§ Try it
Look below for lines that hold the string "white" and copy each one.

++++

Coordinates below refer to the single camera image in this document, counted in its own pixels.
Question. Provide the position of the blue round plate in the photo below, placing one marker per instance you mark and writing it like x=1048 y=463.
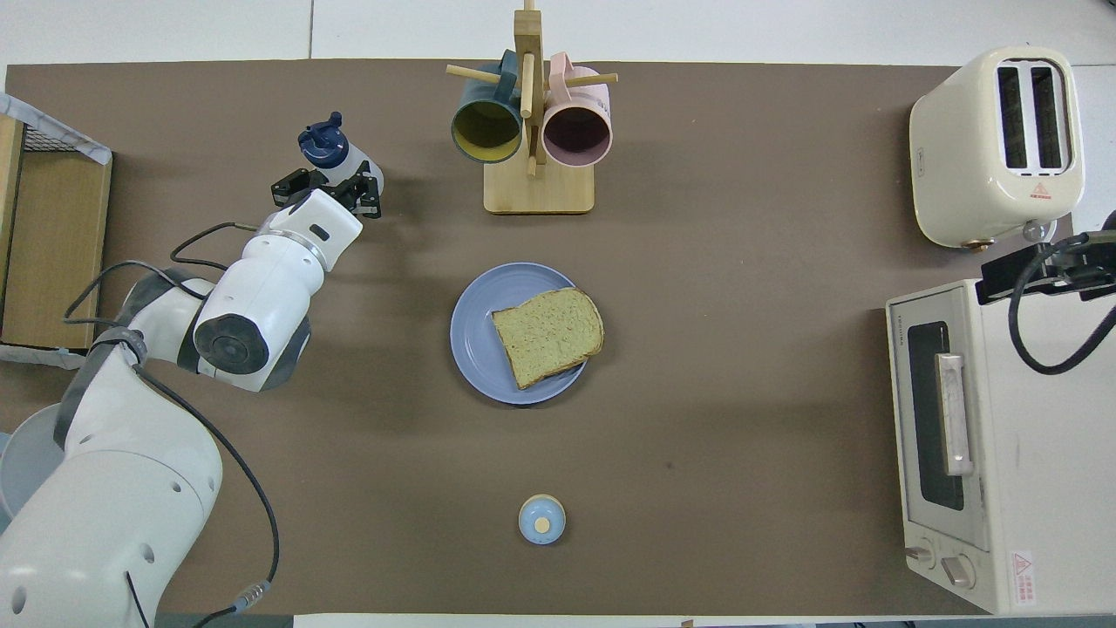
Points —
x=475 y=340

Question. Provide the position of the pink mug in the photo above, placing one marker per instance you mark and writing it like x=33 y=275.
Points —
x=575 y=131

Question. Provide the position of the pale cloth strip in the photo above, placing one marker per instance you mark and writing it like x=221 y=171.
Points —
x=26 y=356

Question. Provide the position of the brown table mat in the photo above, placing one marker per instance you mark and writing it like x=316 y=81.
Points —
x=697 y=480

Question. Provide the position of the grey round plate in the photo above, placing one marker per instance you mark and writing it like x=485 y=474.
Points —
x=22 y=462

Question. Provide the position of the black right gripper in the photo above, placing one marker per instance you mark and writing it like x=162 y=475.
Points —
x=1090 y=262

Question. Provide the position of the small blue jar wooden knob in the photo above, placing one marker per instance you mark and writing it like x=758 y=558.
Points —
x=541 y=519

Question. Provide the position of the toasted bread slice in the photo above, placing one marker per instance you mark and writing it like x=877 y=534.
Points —
x=549 y=336

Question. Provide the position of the wooden mug tree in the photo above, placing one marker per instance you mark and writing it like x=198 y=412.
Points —
x=539 y=187

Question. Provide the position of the dark teal mug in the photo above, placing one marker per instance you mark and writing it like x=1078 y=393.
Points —
x=486 y=131

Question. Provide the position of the white toaster oven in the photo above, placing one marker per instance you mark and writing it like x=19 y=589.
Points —
x=1046 y=453

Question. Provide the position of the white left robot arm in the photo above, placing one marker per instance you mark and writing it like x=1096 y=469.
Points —
x=113 y=523

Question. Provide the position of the translucent squeeze bottle blue cap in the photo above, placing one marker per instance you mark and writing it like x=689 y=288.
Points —
x=323 y=144

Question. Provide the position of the cream two-slot toaster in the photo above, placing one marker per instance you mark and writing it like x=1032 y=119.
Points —
x=959 y=174

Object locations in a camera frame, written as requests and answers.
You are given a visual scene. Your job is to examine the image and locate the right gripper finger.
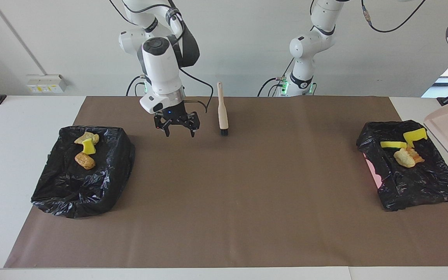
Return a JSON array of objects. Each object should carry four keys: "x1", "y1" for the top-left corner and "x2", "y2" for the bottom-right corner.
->
[
  {"x1": 154, "y1": 114, "x2": 171, "y2": 137},
  {"x1": 187, "y1": 112, "x2": 201, "y2": 137}
]

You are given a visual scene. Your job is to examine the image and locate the beige hand brush black bristles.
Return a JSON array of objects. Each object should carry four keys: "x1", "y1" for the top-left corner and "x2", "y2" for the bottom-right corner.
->
[{"x1": 217, "y1": 82, "x2": 229, "y2": 136}]

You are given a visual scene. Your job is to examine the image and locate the small yellow sponge piece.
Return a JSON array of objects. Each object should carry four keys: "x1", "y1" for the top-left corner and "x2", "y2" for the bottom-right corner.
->
[{"x1": 82, "y1": 138, "x2": 97, "y2": 155}]

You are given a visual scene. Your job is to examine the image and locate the pale translucent lump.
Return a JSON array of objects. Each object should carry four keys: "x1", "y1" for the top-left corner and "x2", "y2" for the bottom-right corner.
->
[{"x1": 74, "y1": 131, "x2": 100, "y2": 145}]

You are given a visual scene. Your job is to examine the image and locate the brown potato-shaped lump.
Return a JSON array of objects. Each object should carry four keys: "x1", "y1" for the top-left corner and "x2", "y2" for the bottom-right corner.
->
[{"x1": 75, "y1": 152, "x2": 96, "y2": 170}]

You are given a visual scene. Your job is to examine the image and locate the tan lump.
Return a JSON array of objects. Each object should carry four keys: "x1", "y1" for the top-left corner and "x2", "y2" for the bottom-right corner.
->
[{"x1": 394, "y1": 148, "x2": 416, "y2": 168}]

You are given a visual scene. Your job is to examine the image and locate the notched yellow sponge piece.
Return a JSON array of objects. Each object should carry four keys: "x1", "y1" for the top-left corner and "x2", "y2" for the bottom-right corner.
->
[{"x1": 403, "y1": 128, "x2": 428, "y2": 148}]

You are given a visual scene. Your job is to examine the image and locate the orange striped croissant toy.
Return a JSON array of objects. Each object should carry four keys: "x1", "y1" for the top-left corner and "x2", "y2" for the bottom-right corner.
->
[{"x1": 407, "y1": 147, "x2": 425, "y2": 164}]

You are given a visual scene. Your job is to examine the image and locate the bin lined with black bag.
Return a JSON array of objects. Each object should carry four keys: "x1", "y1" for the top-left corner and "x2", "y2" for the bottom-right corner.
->
[{"x1": 31, "y1": 125, "x2": 136, "y2": 219}]

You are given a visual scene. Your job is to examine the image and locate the pink bin with black bag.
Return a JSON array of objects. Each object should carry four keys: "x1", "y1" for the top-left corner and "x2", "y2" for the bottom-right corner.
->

++++

§ Exercise result
Question. Provide the position of the white toaster oven in the photo above, placing one marker per instance you mark and writing it like x=19 y=589.
Question. Provide the position of the white left robot arm in the photo above, placing one marker per instance you mark and writing it like x=1096 y=469.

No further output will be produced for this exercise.